En este sentido, el yogur se ha convertido en una forma de comprender mi tierra natal deliberadamente opuesta a la toxicidad dominante de los nacionalismos búlgaro y balcánico. Articulada con la ayuda del cultivo de yogur que me acompaña en el extranjero, mi tierra es más grande, más tolerante, más abierta, más inclusiva y culturalmente heterogénea que la visión que propugnan los nacionalismos convencionales. Frente a un nacionalismo búlgaro que ensalza a los combatientes revolucionarios para justificar el sentimiento antiturco y la islamofobia, el yogur propone una cultura culinaria transnacional con más semejanzas que diferencias.
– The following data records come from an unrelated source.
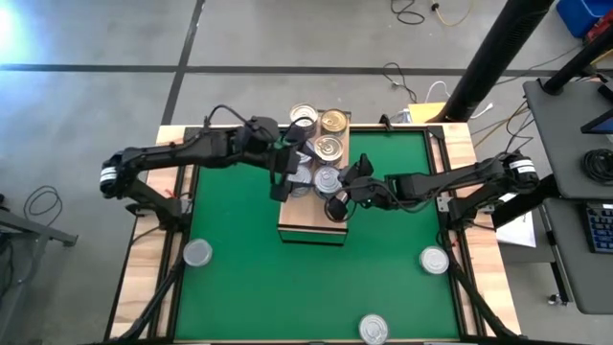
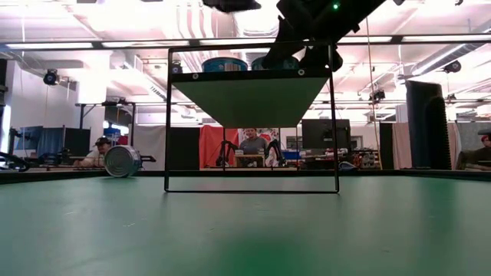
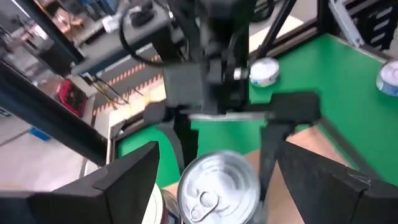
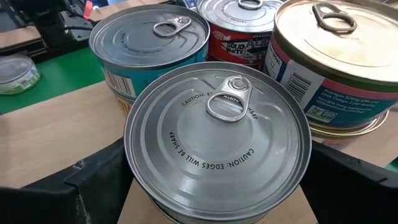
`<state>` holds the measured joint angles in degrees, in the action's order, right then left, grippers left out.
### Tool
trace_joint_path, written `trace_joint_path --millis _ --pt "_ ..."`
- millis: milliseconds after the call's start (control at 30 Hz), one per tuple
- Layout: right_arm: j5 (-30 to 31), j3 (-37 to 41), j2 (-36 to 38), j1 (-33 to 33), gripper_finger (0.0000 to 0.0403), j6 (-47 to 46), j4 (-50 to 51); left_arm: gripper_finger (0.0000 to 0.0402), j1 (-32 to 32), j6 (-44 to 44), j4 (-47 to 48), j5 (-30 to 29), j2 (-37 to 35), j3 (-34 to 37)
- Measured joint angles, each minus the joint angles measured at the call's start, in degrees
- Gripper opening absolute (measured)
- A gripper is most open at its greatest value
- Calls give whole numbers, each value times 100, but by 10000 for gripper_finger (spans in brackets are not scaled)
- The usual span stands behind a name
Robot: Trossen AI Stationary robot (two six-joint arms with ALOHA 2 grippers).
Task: Stack canned seafood by type on shelf
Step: Stack the green blue tuna can on top of the other green blue can on the shelf
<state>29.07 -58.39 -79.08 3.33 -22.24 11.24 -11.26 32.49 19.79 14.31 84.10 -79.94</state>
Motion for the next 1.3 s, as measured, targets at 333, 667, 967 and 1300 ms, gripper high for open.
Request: trace_joint_path --millis 333,667,967,1300 --pt "-70 7 -1 0 396 -97 48 307 -108 -257 223 32 897 -555" --pt "-91 12 -1 1 399 -117 71 87 -99 -581 319 7 1274 -809" --pt "-80 15 -1 1 400 -28 79 16 -101 -722 313 -17 1353 -765" --pt "-146 20 67 1 400 164 229 1 -148 -1060 333 -3 1816 -763"
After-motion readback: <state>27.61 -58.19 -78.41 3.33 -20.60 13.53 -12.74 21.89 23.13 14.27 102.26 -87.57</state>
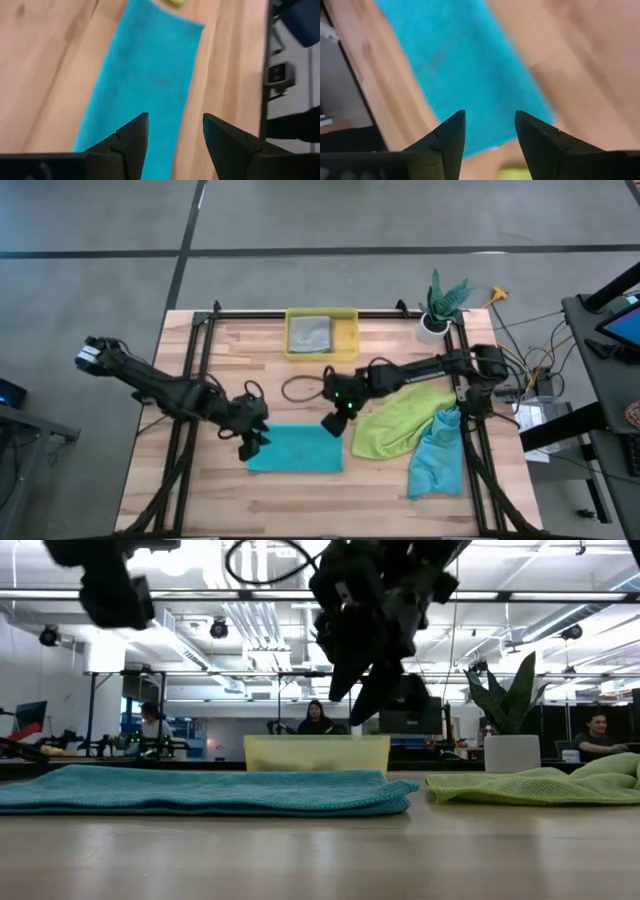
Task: Fold microfiber towels
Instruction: Fold the blue microfiber cloth
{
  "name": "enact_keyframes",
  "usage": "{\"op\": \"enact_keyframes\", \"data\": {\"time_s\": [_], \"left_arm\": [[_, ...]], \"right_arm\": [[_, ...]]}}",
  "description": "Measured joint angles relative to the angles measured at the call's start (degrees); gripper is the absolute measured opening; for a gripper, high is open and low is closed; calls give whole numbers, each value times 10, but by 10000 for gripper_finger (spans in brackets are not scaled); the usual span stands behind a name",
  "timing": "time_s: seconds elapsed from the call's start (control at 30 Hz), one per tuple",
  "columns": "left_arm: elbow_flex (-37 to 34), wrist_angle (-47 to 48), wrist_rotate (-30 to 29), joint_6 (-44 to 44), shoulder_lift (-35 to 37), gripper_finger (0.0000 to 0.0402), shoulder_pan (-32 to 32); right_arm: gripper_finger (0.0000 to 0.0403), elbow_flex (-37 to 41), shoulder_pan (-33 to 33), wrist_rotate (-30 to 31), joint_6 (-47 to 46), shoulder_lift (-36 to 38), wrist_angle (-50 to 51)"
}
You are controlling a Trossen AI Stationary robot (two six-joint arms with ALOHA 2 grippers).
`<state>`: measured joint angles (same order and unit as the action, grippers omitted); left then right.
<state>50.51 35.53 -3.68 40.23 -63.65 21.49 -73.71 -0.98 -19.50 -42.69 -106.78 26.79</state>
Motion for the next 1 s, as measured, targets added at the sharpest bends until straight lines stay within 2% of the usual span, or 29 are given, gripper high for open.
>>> {"op": "enact_keyframes", "data": {"time_s": [0.23, 0.43, 0.57, 0.77, 1.0], "left_arm": [[3, -4, -20, -38, 35, 173, -20], [-5, -2, -23, -28, 23, 173, -21], [-6, -11, -31, 19, 7, 173, -36], [8, -49, -33, 84, -14, 173, -46], [20, -56, -23, 141, -40, 173, -46]], "right_arm": [[167, 31, 45, -37, 37, -20, 5], [167, 46, 43, -50, 81, -25, -25], [167, 57, 44, -59, 117, -31, -38], [167, 77, 47, -103, 160, -57, -42], [166, 88, 45, -180, 164, -73, -125]]}}
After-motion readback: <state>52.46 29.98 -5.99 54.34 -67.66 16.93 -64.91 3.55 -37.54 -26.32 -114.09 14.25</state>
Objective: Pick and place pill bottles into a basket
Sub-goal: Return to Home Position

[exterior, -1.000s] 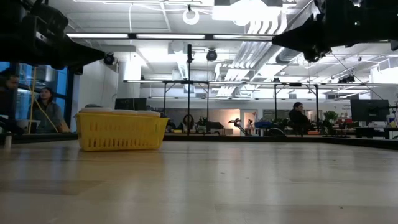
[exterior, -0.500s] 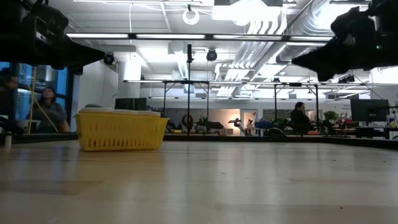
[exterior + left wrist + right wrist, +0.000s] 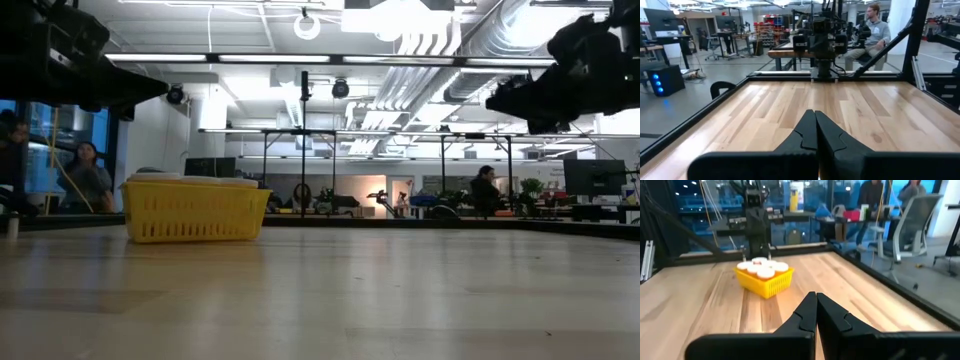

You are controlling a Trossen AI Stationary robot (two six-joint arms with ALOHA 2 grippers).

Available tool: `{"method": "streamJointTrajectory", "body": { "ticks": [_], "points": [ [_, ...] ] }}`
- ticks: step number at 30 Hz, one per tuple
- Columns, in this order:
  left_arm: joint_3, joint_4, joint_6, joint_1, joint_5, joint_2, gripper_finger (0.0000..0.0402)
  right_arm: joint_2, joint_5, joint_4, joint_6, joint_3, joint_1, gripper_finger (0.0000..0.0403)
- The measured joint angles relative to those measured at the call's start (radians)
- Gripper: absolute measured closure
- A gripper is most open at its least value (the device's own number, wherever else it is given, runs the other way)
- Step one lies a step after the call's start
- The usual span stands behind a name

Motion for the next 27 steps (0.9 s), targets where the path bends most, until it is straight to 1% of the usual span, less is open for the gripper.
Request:
{"method": "streamJointTrajectory", "body": {
  "ticks": [4, 7, 10, 16, 22, 27],
  "points": [
    [0.000, -0.002, -0.001, 0.000, 0.015, 0.000, 0.0379, -0.077, 0.000, -0.082, 0.033, 0.001, 0.000, 0.0403],
    [0.000, -0.006, -0.025, 0.000, 0.034, 0.000, 0.0379, -0.118, -0.054, -0.097, 0.046, 0.003, 0.000, 0.0403],
    [0.000, -0.006, -0.025, 0.000, 0.034, 0.000, 0.0379, -0.148, -0.054, -0.098, 0.049, 0.003, 0.000, 0.0403],
    [0.000, -0.005, -0.023, 0.000, 0.043, 0.000, 0.0379, -0.154, -0.076, -0.103, 0.045, 0.003, 0.000, 0.0403],
    [0.000, -0.005, -0.022, 0.000, 0.042, 0.000, 0.0362, -0.154, -0.076, -0.104, 0.027, 0.003, 0.000, 0.0403],
    [0.000, -0.004, 0.002, 0.000, 0.042, 0.000, 0.0372, -0.154, -0.075, -0.105, 0.027, 0.003, 0.000, 0.0403]
  ]
}}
Frente a los patriotas fogosos que enarbolan sus obsesivas reivindicaciones distorsionadas sobre los “protobúlgaros” para respaldar distinciones raciales imaginarias, el yogur propone una herencia común que se extiende a través de muchas fronteras e historias en disputa. La preparación del yogur y los cultivos de yogur han permanecido fieles a una tierra donde, en ocasiones, las fronteras se han desplazado más sobre las personas que las personas a través de las fronteras.

 

Es inútil perderse en delirios románticos sobre la persistencia de la xenofobia, el aislacionismo y el antagonismo regional alimentado por los nacionalismos balcánicos. “Las naciones son en sí mismas narraciones”, sugirió Edward Said, y un relato que explota políticamente el yogur por su carácter panbalcánico es solo uno entre muchos. A pesar de esto, comprender mi tierra natal a partir de un cultivo de yogur traído en una bolsa de plástico desde un lugar lejano me ha permitido definir de dónde vengo de tal forma que puedo acomodar tanto mi búsqueda personal de pertenencia en el extranjero como una narrativa más amplia que dé cabida a las historias que nos contamos a nosotros mismos sobre Bulgaria y los Balcanes. Desarraigado y redescubierto, lo corriente se vuelve increíblemente trascendental.​

Alexander Bossakov

Alexander Bossakov nació en Sofia, Bulgaria. Graduado recientemente en estudios internacionales, globalización y sostenibilidad en Dickinson College, EE.UU., ha centrado sus estudios y su investigación en las implicaciones sociológicas de las relaciones internacionales. Entre sus intereses están las migraciones y la movilidad, la identidad, la pertenencia y la otredad, y las diásporas y el transnationalismo.